- [Directions for this task]:
Return, word for word, the lines of the listing below from the one with "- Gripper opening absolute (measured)" through the one with "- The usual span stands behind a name", and no other lines.

- [Data segment]:
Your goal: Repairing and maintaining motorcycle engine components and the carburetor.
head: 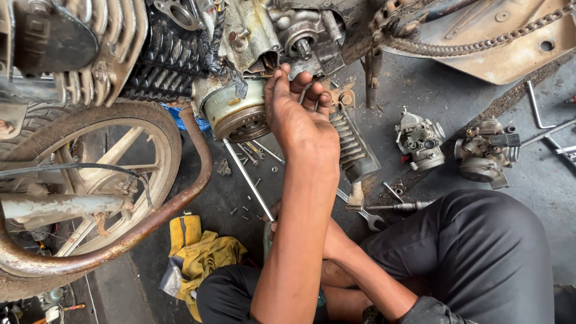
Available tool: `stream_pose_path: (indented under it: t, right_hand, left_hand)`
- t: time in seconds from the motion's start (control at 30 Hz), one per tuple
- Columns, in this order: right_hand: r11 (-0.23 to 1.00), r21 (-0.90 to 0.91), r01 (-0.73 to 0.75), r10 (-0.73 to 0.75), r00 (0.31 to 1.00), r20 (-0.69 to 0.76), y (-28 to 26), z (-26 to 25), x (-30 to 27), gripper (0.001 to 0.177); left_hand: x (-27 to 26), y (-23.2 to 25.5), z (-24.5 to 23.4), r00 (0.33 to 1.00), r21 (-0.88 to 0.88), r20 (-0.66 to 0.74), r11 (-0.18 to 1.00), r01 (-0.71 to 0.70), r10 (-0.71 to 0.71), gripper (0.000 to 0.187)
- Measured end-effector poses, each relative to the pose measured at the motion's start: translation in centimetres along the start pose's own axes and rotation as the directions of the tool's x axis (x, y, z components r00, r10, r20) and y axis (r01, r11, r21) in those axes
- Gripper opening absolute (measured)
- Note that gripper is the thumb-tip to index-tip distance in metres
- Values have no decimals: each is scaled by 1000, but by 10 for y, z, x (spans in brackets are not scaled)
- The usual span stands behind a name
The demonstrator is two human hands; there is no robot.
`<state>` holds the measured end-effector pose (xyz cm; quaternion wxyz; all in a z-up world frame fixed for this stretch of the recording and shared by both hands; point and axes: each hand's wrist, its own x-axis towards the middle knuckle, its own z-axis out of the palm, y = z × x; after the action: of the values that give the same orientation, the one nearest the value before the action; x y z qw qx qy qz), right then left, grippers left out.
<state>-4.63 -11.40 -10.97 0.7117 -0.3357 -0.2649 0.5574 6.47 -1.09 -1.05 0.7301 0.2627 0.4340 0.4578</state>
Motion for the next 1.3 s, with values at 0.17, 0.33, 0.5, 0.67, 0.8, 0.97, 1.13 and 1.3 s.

- [Reply to the task]:
- Gripper opening absolute (measured)
- Note that gripper is the thumb-tip to index-tip distance in metres
- Values have no decimals: each is scaled by 1000, but by 10 for y, z, x (spans in brackets are not scaled)
- The usual span stands behind a name

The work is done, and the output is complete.